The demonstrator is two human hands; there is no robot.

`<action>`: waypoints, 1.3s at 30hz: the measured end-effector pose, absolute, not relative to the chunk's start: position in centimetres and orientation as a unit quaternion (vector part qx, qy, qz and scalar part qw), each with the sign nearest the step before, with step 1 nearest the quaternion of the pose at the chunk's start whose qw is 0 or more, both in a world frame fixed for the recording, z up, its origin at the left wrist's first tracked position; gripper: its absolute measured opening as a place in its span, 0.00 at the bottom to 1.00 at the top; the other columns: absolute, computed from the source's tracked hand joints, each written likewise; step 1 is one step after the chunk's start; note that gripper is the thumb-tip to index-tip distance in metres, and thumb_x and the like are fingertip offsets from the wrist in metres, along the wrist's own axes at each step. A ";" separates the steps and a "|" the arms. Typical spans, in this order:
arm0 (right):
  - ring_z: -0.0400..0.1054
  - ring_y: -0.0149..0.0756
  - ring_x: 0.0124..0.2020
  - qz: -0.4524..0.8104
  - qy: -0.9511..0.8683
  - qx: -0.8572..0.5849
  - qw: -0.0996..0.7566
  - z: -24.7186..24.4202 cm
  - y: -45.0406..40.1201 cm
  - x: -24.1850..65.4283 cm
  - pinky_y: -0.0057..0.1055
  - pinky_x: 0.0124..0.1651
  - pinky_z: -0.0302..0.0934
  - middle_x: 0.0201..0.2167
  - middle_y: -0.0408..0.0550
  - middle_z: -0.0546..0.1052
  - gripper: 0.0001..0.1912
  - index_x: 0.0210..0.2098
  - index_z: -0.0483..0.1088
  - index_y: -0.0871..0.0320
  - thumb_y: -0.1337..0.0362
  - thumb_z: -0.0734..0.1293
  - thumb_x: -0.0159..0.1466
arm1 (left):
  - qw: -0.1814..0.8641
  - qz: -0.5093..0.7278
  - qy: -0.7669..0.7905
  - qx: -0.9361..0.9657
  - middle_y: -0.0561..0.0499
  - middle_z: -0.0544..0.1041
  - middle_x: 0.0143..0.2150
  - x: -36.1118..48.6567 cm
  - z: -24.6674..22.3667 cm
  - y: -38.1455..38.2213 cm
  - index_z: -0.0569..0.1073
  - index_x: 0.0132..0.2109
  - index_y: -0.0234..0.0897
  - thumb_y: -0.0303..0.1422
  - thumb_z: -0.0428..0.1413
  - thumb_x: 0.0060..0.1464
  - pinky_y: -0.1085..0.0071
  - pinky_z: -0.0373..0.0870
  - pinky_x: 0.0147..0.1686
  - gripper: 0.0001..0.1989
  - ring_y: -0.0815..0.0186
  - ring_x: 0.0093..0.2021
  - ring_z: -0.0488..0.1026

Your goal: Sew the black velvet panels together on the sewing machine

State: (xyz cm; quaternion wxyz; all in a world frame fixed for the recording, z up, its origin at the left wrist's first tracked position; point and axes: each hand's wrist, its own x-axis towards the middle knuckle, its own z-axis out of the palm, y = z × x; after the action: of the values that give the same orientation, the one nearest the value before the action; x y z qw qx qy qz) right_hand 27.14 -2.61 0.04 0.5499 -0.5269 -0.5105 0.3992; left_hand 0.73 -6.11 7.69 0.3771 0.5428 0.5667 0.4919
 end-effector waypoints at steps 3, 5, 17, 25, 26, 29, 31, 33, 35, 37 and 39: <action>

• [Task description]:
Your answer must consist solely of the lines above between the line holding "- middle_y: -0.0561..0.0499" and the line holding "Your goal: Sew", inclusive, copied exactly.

• [Answer to this problem]:
  - middle_y: -0.0561..0.0499
  - middle_z: -0.0544..0.1041
  - middle_x: 0.0143..0.2150
  - x: -36.1118..48.6567 cm
  - z: -24.6674..22.3667 cm
  - y: -38.1455..38.2213 cm
  - index_z: -0.0569..0.1073
  - index_x: 0.0132..0.2109
  - index_y: -0.0234..0.0897
  - thumb_y: -0.0303..0.1422
  - thumb_z: -0.0428..0.1413
  - thumb_x: 0.0060..0.1464
  - pinky_y: -0.1085..0.0071
  - pinky_z: -0.0373..0.0870
  - pinky_x: 0.0147..0.1686
  - gripper: 0.0001..0.1989
  - ring_y: -0.0815..0.0186
  - ring_x: 0.0093..0.2021
  - ring_z: -0.0488..0.1026

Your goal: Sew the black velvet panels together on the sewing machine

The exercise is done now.